DESCRIPTION OF THE TASK: The copy you return should hold only the lines from the top of the data below through the line with "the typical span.", each duplicated exactly and with no pictures.

DATA SEGMENT:
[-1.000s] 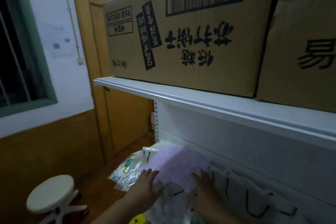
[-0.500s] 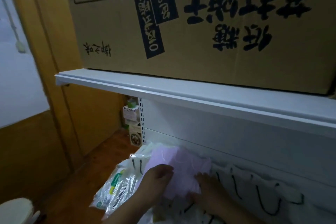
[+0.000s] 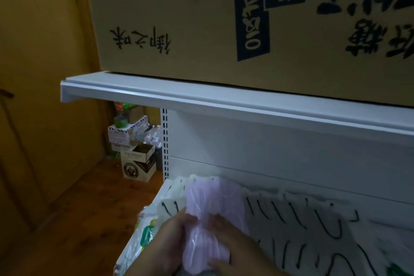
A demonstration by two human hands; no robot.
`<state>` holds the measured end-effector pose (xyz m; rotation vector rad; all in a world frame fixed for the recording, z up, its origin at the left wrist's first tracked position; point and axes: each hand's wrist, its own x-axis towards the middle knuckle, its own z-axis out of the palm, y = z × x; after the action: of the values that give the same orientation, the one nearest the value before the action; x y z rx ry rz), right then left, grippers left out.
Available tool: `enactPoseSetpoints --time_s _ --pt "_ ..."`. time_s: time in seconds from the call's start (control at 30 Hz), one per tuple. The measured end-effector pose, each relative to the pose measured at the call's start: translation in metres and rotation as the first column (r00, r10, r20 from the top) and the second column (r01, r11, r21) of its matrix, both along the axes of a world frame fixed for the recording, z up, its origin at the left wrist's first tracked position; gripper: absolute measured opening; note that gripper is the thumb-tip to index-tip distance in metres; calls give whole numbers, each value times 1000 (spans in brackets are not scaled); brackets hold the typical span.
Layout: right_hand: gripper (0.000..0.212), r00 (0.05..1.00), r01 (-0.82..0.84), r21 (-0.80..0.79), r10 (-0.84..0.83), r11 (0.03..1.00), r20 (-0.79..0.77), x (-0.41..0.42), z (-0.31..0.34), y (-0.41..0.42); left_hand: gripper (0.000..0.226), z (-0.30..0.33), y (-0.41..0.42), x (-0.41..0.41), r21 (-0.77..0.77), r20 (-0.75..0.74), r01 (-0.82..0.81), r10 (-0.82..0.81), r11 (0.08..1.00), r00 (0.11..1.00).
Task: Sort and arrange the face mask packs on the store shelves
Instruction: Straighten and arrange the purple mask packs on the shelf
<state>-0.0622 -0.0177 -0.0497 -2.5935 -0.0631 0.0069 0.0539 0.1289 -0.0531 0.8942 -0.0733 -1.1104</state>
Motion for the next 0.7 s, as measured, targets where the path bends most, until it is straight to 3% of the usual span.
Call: enactPoseSetpoints --time_s 0.13,0.27,0.3,0.33,0.4,0.47,0.53,0.6,0.7 --pt "74 999 -35 -22 35 999 -30 7 12 5 51 -4 23 18 -90 -4 -15 15 996 1000" --pt "92 993 62 -286 -89 956 -83 17 10 -17 49 -10 29 29 18 53 -124 123 992 991" --pt "85 983 127 -297 -161 946 -93 20 6 -22 47 -11 27 29 35 64 -148 146 988 987" --pt "73 965 216 -273 -247 937 -84 23 1 -26 46 -12 25 28 56 64 -164 160 985 985" --pt "73 928 342 -228 -366 912 -72 27 -9 -30 43 -14 22 28 94 52 -175 171 980 984" --pt "73 920 347 -285 -383 894 -81 31 -17 -32 43 -13 23 28 116 53 -166 161 979 985" --pt "59 923 357 -270 -383 894 -49 35 -21 -32 47 -13 25 31 129 61 -149 142 980 988" --pt "39 916 395 -212 -399 894 23 38 -19 -32 53 -13 27 34 128 97 -137 125 982 987" --pt "30 853 521 -13 -520 853 54 39 -5 -33 53 -9 26 36 160 159 -130 105 978 982"
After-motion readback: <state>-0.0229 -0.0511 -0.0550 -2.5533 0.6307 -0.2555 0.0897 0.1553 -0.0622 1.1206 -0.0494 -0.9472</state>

RESPONSE AREA:
[-1.000s] 
[-0.500s] 
[+0.000s] 
A demonstration by two human hands; no robot.
`<state>` holds the measured end-effector pose (xyz m; rotation vector rad; all in a world frame fixed for the recording, z up, its origin at the left wrist's first tracked position; point and axes: each hand's wrist, its own x-axis towards the middle knuckle, its own z-axis out of the palm, y = z × x; after the action: of the values that give the same orientation, the one nearest the value before the action; x y z rx ry rz), right then left, grippers left out.
Available tool: `enactPoseSetpoints --time_s _ --pt "_ ..."`. time_s: time in seconds from the call's start (control at 30 Hz), one per tuple. The measured end-effector pose, each relative to the pose measured at the call's start: translation in metres and rotation as the first column (r00, r10, r20 from the top) and the second column (r01, r11, r21) of its matrix, both along the axes of a world frame fixed for the recording, z up, its origin at the left wrist's first tracked position; gripper: absolute measured opening; note that gripper is the thumb-tip to index-tip distance in metres; calls give whole numbers, each value times 1000 (spans in brackets are not scaled); brackets hold the typical span.

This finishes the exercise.